Task objective:
Two lines in the listing below mark the span: one contains "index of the" and one contains "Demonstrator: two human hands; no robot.". Reproduce both of them and everything between, exactly.

(Beginning of The data)

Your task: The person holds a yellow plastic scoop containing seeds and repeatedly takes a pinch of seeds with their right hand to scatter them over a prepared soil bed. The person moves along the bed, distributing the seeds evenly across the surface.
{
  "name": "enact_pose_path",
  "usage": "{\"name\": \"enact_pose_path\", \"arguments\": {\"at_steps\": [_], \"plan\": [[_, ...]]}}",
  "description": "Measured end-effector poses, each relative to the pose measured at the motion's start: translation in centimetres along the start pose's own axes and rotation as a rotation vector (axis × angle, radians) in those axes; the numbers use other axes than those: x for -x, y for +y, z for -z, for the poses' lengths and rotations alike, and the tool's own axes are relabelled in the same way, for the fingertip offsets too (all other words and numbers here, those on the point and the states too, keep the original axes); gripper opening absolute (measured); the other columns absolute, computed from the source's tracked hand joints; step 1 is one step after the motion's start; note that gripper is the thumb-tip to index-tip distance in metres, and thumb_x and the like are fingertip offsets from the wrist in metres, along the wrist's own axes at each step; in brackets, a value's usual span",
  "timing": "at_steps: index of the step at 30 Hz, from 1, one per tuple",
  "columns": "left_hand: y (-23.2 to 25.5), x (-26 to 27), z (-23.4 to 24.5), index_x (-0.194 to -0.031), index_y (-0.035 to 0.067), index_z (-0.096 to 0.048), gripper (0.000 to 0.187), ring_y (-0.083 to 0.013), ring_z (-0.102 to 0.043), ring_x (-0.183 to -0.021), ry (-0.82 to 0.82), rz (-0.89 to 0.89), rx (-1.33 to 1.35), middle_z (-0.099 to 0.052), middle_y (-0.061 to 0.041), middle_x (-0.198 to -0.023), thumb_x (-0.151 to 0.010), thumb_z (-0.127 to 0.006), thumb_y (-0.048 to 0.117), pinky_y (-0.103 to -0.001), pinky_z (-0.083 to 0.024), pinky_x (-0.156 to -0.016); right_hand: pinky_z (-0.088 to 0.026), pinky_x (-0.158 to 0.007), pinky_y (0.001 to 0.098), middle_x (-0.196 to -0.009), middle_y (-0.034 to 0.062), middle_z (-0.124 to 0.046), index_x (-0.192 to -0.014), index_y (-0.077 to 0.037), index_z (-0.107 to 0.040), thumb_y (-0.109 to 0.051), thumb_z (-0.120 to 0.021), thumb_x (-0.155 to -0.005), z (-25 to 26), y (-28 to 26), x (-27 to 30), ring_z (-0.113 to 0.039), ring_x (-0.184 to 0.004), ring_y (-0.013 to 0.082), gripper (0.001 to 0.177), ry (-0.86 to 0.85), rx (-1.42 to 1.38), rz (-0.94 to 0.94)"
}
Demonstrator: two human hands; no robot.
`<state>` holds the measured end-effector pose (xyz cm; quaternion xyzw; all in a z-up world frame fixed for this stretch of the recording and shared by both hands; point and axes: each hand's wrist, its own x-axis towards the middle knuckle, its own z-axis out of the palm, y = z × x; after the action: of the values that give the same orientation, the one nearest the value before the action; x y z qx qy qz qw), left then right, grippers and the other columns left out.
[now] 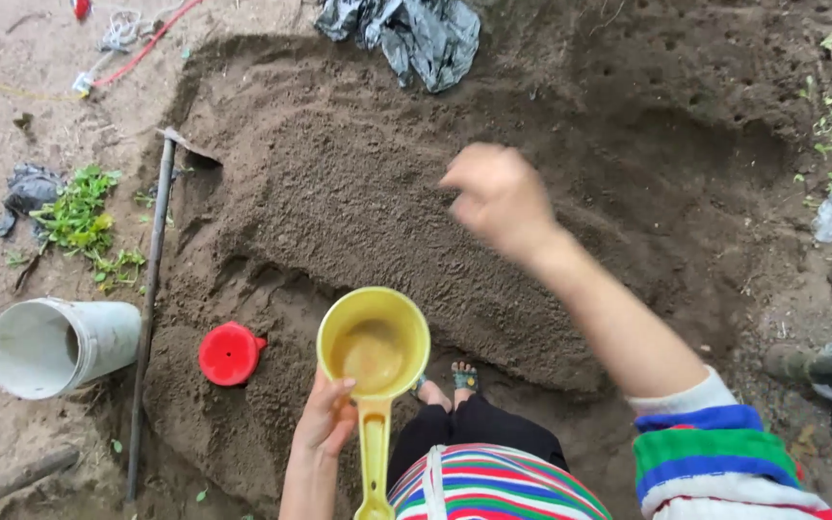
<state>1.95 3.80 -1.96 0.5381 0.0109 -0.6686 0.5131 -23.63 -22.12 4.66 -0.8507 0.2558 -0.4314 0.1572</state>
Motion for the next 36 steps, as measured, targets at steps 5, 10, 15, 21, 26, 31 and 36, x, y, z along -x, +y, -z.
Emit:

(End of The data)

Answer box:
  "timing": "at_steps: index of the step at 30 Hz, from 1, one per tuple",
  "columns": "left_hand: y (-23.2 to 25.5), x (-26 to 27), z (-23.4 to 24.5), index_x (-0.194 to -0.031), index_y (-0.035 to 0.067), index_z (-0.096 to 0.048), gripper (0.000 to 0.187), ring_y (-0.083 to 0.013), ring_z (-0.102 to 0.043), ring_x (-0.183 to -0.021), ry (-0.82 to 0.82), rz (-0.89 to 0.89), rx (-1.33 to 1.35), middle_z (-0.099 to 0.052), middle_y (-0.061 to 0.041), middle_x (-0.198 to -0.023), thumb_x (-0.151 to 0.010), thumb_z (-0.127 to 0.006), thumb_y (-0.048 to 0.117), pinky_y (-0.103 to -0.001), pinky_z (-0.083 to 0.024), pinky_x (-0.156 to -0.016); right_hand: pinky_z (-0.088 to 0.026), pinky_x (-0.158 to 0.007), pinky_y (0.001 to 0.098), middle_x (-0.196 to -0.009), middle_y (-0.034 to 0.062), middle_z (-0.124 to 0.046), index_x (-0.192 to -0.014), index_y (-0.077 to 0.037), index_z (-0.107 to 0.040), thumb_y (-0.109 to 0.051), thumb_z (-0.120 to 0.021), thumb_x (-0.155 to -0.005), z (-25 to 26), y (-28 to 26), x (-27 to 30), ring_z (-0.113 to 0.039), ring_x (-0.184 to 0.004), ring_y (-0.013 to 0.082), gripper (0.001 to 0.177), ry (-0.86 to 0.85), rx (-1.42 to 1.38), rz (-0.94 to 0.94)"
}
Demonstrator: two human hands; no robot.

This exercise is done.